### Exercise requirements
Please find the lines in the entries below that contain the word "much", and copy each one.

### Data section
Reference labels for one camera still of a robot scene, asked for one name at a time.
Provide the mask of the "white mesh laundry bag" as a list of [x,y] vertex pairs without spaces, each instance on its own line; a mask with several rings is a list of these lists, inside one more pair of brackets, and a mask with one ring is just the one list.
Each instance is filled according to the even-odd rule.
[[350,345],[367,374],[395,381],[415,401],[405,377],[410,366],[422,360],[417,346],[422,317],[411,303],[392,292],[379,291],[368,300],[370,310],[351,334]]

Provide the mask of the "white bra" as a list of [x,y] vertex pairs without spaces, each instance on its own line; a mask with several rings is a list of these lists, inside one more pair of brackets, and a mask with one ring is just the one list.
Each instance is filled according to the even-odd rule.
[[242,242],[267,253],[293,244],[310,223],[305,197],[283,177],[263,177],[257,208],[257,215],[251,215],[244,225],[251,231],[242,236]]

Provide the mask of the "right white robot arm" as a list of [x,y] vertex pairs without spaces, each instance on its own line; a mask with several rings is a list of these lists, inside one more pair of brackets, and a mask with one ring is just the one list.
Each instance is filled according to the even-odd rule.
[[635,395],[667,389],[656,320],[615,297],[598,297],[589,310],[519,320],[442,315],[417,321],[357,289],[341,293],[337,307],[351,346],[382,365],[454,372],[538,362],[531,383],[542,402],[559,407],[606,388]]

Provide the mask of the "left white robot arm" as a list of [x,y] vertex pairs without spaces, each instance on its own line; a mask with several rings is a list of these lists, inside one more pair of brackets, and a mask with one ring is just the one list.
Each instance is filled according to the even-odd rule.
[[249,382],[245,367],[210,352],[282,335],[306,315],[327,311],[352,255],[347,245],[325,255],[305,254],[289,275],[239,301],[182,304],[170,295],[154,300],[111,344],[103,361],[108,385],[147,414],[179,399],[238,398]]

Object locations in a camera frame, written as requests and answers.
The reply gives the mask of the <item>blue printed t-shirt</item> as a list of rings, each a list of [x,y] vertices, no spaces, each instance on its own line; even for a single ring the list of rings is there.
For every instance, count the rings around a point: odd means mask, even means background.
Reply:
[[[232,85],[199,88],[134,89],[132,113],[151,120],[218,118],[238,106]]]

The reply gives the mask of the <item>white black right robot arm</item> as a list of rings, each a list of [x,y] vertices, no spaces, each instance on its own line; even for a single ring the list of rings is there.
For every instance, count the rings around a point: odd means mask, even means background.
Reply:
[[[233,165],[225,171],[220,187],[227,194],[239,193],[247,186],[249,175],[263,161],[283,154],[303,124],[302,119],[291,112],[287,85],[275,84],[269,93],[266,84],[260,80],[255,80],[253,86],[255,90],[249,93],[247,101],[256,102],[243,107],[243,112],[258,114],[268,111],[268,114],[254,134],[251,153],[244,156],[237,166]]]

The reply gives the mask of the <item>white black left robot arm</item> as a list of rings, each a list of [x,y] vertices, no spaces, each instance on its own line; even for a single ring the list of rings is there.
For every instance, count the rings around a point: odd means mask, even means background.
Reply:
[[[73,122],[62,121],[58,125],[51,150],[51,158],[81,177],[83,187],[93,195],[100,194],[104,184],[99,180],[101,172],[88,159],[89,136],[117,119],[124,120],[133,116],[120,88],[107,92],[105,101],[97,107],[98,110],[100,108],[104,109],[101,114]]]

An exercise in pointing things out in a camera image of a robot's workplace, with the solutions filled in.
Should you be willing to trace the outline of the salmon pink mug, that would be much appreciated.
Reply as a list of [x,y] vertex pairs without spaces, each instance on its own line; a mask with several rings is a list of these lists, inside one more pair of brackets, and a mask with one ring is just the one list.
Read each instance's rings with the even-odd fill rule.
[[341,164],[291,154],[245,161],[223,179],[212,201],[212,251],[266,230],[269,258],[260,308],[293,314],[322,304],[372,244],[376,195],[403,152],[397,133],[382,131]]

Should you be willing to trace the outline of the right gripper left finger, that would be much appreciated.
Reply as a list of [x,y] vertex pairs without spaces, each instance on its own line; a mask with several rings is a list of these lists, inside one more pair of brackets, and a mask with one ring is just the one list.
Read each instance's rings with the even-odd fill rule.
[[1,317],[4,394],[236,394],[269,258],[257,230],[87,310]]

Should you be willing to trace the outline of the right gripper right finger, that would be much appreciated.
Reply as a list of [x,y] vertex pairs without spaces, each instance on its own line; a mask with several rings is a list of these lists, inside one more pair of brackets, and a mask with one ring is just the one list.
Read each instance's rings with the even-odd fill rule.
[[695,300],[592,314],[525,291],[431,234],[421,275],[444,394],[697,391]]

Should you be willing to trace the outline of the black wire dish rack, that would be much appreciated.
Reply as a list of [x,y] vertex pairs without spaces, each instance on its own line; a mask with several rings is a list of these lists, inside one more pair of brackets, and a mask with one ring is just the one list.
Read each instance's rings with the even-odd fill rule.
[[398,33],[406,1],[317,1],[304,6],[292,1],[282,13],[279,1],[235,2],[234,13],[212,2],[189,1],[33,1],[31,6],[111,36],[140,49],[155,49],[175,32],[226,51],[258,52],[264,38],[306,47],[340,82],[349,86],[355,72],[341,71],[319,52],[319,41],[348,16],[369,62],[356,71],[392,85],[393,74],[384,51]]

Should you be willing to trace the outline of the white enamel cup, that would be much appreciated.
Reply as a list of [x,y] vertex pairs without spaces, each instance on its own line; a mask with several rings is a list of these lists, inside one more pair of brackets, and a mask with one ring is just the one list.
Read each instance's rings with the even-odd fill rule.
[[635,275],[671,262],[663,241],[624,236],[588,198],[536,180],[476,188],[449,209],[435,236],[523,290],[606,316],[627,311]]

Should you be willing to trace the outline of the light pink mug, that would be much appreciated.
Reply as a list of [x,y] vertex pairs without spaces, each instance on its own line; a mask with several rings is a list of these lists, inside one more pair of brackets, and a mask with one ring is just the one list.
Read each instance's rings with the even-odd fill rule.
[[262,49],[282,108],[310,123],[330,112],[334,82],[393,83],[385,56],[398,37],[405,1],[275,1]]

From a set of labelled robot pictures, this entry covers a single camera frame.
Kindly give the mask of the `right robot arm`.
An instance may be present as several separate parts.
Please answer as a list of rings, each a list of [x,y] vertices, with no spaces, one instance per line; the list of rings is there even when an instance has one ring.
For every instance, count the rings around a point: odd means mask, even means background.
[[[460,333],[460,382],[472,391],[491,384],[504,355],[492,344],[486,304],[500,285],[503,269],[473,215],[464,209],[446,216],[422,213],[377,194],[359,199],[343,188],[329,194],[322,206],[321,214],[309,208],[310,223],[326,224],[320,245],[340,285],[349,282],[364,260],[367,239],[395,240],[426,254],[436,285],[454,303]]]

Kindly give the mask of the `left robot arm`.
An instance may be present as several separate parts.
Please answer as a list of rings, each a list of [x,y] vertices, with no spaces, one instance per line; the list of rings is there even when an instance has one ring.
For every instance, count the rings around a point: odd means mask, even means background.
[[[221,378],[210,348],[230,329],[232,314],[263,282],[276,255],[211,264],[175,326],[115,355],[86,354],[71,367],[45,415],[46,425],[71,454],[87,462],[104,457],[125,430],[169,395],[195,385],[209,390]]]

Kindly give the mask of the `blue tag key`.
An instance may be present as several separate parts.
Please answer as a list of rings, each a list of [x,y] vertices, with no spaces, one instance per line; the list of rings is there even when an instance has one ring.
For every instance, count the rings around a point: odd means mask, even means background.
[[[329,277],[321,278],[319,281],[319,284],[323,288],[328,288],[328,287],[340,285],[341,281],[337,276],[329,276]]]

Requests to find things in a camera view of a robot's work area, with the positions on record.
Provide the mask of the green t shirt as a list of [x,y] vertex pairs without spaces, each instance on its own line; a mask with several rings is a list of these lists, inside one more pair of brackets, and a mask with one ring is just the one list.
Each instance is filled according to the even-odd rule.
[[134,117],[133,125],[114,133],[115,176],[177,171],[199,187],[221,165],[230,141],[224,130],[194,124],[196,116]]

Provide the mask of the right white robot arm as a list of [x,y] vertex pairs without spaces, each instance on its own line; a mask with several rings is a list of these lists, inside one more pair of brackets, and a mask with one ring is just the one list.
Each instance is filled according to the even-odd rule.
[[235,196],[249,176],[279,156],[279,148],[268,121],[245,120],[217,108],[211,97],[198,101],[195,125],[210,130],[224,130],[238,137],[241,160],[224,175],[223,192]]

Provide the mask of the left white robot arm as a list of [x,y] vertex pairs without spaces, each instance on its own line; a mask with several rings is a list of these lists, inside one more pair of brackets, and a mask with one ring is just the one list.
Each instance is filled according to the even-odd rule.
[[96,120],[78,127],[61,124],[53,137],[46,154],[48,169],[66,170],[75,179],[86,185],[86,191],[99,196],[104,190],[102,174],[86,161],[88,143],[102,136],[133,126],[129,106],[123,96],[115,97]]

### Expected answer
Should you be willing to trace the outline of the salmon pink mug, that would be much appreciated.
Should you be willing to trace the outline of the right gripper left finger, that would be much appreciated.
Should you be willing to trace the outline of the right gripper right finger, that would be much appreciated.
Should you be willing to trace the outline of the black wire dish rack, that would be much appreciated.
Should you be willing to trace the outline of the white enamel cup, that would be much appreciated.
Should you be willing to trace the outline of the light pink mug, that would be much appreciated.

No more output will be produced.